Gefährlich ist dieses Leidensbündel in seiner Unangreifbarkeit, krank, vom Leben benachteiligt, schon einmal betrogen und jetzt, eher unbewusst, ein schutzbedürftiges Rachewesen mit Zerstörungspotenzial. Das Opfer ihrer Begierde auf dem Weg zum persönlichen "Liebestod" ist eben Giorgio. Marcus Günzel gibt diesen Mann im Spiel und im Gesang authentisch in der Naivität und Verwirrung. Er hat sie, diese starken Momente eines schwachen Mannes, dem nicht geholfen werden kann.

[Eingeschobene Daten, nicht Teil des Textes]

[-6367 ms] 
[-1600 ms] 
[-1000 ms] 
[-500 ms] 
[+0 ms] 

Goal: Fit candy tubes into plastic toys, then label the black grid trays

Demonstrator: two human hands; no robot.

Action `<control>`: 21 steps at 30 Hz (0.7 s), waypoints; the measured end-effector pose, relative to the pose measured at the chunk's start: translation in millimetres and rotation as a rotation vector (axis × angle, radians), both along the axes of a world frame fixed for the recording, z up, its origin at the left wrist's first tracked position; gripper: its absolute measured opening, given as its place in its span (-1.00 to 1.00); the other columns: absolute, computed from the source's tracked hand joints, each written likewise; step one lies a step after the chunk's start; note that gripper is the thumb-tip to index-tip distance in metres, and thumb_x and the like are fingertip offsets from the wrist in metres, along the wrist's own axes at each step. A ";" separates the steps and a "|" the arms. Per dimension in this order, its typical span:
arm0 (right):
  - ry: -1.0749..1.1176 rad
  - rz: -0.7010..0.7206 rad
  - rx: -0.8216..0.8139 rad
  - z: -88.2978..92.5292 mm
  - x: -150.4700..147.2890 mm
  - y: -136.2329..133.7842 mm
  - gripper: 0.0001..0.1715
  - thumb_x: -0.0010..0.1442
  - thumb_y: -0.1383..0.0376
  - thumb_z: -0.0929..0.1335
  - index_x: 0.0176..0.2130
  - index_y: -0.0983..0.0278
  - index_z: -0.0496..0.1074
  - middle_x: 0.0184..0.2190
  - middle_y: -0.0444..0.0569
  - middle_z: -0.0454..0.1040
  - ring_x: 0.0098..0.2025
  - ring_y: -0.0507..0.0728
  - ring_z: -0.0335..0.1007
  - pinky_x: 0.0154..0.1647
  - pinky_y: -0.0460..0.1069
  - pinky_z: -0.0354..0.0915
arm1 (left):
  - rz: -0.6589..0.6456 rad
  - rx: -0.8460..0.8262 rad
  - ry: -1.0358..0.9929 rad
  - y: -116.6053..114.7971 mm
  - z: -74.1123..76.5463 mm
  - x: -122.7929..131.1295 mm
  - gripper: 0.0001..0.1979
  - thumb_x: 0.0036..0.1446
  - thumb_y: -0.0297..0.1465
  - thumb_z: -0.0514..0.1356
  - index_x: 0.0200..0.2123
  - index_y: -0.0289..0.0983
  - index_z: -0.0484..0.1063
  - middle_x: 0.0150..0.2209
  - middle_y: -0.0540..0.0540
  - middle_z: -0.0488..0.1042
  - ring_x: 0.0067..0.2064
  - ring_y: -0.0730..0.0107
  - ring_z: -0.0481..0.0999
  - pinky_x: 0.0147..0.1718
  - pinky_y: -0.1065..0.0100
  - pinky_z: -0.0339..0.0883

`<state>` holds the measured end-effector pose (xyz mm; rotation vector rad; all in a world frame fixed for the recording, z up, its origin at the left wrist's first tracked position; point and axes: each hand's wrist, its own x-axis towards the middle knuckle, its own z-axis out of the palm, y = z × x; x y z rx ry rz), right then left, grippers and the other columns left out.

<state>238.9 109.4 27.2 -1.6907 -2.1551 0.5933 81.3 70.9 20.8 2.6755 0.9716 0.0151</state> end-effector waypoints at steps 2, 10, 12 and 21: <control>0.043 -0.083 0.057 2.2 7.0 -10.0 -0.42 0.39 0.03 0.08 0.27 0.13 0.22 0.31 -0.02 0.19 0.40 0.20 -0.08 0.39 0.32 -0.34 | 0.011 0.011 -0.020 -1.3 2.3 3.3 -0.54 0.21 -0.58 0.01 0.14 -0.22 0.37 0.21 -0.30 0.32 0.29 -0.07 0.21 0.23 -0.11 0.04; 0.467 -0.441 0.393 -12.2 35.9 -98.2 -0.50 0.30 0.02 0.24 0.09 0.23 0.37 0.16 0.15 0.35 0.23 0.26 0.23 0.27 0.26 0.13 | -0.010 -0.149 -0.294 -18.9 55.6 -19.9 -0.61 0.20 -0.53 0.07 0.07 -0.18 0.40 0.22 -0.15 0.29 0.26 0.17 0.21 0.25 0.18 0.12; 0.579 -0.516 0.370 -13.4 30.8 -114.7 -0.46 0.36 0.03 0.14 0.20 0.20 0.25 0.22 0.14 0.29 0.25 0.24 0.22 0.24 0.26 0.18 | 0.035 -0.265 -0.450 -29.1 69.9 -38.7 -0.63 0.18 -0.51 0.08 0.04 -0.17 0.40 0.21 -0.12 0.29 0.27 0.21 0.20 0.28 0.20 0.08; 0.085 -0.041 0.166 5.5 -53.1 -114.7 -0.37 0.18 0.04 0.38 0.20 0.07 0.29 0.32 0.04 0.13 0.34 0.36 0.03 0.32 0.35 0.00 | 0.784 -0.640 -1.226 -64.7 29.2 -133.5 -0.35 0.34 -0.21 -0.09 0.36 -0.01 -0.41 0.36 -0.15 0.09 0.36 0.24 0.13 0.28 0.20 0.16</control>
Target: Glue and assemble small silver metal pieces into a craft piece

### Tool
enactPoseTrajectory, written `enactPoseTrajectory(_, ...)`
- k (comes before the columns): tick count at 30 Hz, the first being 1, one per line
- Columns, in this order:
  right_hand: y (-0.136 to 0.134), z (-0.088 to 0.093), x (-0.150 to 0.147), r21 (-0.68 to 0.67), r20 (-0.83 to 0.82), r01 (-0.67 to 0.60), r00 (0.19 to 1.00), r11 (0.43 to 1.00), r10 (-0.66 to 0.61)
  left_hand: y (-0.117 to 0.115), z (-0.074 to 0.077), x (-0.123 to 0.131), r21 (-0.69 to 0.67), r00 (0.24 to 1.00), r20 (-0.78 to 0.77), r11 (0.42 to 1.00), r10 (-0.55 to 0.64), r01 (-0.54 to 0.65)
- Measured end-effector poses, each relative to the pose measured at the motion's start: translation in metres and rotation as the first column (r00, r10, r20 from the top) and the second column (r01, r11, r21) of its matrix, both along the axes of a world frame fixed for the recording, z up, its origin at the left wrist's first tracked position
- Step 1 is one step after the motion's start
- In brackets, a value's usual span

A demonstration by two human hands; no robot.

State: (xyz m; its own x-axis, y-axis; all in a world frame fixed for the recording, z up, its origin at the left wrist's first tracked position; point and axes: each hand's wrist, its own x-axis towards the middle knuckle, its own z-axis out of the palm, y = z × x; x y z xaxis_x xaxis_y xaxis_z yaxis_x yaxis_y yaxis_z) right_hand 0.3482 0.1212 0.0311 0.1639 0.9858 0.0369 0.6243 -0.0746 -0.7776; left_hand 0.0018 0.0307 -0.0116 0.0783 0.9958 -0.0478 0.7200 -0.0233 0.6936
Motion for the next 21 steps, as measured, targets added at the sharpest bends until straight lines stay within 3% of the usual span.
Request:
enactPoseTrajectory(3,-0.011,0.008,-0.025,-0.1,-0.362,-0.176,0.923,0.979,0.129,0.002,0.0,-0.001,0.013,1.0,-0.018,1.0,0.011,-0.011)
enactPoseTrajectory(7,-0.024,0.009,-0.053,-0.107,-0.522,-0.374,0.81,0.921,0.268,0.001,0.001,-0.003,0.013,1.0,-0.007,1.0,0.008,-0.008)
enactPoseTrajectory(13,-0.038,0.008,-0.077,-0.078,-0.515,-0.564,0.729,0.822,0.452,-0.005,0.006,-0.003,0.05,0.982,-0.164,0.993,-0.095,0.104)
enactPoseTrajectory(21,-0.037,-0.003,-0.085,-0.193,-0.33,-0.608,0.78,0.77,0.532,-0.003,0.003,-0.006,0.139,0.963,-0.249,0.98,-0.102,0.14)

Das alles hat Holger Hauer auf Christoph Weyers so gut wie leeren Bühne mit klar definierbaren Raumassoziationen sparsam inszeniert. Im Mittelpunkt die Menschen mit ihrer Musik in Arrangements mit Raum für Stimmungen und Emotionen. Es ist wohl Absicht, dass dieses unaufgeregte Gleichmaß des unaufhaltsamen Unglücks immer schwerer erträglich wird, zumal die Musik sich immer stärker in perverser Sanftheit ergeht.

Peter Christian Feigel macht sich mit den Damen und Herren des Orchesters zum klugen Anwalt der gefährlich-schönen Klänge. Dass Sondheims Partitur auch Gefahren birgt und das dramaturgisch verwendete Gleichmaß in Ermüdung umschlagen kann, kann er nicht abwenden. Dem Erfolg des Abends tut dies aber kaum Abbruch.